- YOUR INSTRUCTIONS
Exactly the lines starting at the line containing "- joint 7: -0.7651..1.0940" and ending at the line containing "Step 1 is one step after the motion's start" are to be written out from the listing below, both included.

_ _ _ _

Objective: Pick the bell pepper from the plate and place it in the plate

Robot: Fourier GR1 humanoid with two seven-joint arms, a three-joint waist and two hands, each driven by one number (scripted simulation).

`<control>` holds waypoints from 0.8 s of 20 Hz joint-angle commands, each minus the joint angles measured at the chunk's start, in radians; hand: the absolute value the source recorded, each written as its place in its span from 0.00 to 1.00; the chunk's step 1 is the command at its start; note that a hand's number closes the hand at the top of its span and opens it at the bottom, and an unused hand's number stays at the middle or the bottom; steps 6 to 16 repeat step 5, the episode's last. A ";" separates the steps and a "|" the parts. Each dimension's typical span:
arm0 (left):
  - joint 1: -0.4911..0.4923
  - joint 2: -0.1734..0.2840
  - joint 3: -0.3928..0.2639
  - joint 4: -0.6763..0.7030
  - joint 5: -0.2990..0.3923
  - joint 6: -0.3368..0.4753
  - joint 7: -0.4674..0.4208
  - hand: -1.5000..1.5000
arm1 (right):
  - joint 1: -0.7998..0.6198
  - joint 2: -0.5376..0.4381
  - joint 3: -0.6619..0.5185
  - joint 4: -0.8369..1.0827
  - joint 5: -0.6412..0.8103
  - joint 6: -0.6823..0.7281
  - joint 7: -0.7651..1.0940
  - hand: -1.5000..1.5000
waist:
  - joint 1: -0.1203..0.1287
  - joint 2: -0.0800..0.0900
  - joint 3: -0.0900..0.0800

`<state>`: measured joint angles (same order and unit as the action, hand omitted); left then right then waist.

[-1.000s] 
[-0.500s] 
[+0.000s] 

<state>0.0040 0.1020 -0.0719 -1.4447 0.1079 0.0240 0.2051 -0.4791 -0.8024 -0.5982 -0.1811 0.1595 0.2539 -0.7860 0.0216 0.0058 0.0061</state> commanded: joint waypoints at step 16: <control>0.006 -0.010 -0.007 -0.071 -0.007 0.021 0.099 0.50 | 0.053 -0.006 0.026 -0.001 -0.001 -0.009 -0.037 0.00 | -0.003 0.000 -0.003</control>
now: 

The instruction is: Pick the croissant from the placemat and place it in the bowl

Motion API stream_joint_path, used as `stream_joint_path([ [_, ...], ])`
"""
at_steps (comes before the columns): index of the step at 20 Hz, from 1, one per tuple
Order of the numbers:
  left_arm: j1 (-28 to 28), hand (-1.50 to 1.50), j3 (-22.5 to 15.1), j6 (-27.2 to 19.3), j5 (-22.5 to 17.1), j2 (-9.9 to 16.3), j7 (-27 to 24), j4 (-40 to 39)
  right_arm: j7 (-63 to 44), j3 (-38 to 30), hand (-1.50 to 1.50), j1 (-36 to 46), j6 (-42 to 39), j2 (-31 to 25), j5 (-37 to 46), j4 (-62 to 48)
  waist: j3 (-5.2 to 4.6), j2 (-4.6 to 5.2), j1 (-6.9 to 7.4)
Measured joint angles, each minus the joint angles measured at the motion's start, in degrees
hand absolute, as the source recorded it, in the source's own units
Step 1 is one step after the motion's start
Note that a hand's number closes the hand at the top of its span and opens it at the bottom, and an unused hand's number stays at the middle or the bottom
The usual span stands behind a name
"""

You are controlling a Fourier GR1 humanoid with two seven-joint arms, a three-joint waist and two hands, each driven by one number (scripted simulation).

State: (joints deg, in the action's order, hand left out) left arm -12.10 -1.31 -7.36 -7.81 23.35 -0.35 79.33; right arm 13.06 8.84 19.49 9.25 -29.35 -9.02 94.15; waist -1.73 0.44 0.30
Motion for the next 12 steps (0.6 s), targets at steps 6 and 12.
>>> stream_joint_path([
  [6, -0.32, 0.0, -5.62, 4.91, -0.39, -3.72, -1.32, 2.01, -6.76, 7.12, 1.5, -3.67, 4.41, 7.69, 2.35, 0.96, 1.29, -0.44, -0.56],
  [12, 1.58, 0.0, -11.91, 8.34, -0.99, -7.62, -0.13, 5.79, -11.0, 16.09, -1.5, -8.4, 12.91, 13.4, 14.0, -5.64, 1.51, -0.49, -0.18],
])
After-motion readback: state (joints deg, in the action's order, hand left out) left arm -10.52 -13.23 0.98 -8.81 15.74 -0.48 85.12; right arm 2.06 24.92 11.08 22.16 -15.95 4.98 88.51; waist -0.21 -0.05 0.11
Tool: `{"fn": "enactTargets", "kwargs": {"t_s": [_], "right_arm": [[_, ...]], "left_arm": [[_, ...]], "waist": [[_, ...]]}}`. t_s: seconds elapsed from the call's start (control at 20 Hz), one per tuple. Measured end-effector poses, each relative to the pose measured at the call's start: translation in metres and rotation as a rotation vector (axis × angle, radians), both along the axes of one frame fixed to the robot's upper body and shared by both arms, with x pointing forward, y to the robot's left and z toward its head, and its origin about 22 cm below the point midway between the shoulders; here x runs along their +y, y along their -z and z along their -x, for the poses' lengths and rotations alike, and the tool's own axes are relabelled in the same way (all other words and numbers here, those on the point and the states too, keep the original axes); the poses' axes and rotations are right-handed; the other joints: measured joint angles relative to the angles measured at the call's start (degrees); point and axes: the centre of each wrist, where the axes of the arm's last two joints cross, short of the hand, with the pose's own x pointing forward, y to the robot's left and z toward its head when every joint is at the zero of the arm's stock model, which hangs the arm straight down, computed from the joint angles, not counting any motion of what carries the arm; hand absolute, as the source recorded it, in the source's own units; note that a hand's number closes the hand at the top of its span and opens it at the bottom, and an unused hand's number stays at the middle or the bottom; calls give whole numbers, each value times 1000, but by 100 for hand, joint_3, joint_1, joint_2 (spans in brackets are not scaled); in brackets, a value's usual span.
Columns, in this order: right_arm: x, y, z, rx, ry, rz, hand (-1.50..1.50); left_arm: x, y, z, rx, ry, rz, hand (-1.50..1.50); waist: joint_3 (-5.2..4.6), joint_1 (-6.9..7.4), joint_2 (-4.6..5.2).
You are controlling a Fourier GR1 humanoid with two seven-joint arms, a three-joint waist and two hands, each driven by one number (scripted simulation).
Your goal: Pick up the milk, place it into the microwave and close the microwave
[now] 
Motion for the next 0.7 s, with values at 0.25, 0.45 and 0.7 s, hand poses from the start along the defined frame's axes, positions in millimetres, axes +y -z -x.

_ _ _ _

- ANSWER TO THIS TASK
  - joint 7: -0.7651..1.0940
  - hand: -1.5000..1.5000
waist:
  - joint 1: -0.1203..0.1287
  - joint 2: -0.0800..0.0900
  - joint 3: -0.0900..0.0800

`<state>`: measured joint angles (same order and unit as the action, hand omitted); left then right then waist.

[-1.000s] 
[-0.500s] 
[+0.000s] 

<state>0.0040 0.1020 -0.0719 -1.4447 0.1079 0.0240 0.2051 -0.4791 -0.8024 -0.5982 -0.1811 0.1595 0.2539 -0.7860 0.0216 0.0058 0.0061</state> commanded: joint waypoints at step 16: <control>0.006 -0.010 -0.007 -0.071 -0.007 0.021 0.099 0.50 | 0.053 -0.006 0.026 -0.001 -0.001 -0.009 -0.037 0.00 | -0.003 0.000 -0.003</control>
now: 

The instruction is: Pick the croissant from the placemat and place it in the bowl

Motion API stream_joint_path, used as `stream_joint_path([ [_, ...], ])`
"""
at_steps (comes before the columns): index of the step at 20 Hz, from 1, one per tuple
Order of the numbers:
  left_arm: j1 (-28 to 28), hand (-1.50 to 1.50), j3 (-22.5 to 15.1), j6 (-27.2 to 19.3), j5 (-22.5 to 17.1), j2 (-9.9 to 16.3), j7 (-27 to 24), j4 (-40 to 39)
  right_arm: j7 (-63 to 44), j3 (-38 to 30), hand (-1.50 to 1.50), j1 (-36 to 46), j6 (-42 to 39), j2 (-31 to 25), j5 (-37 to 46), j4 (-62 to 48)
  waist: j3 (-5.2 to 4.6), j2 (-4.6 to 5.2), j1 (-6.9 to 7.4)
Measured joint angles, each minus the joint angles measured at the motion's start, in degrees
hand absolute, as the source recorded it, in the source's own units
Step 1 is one step after the motion's start

There's nothing else to the answer.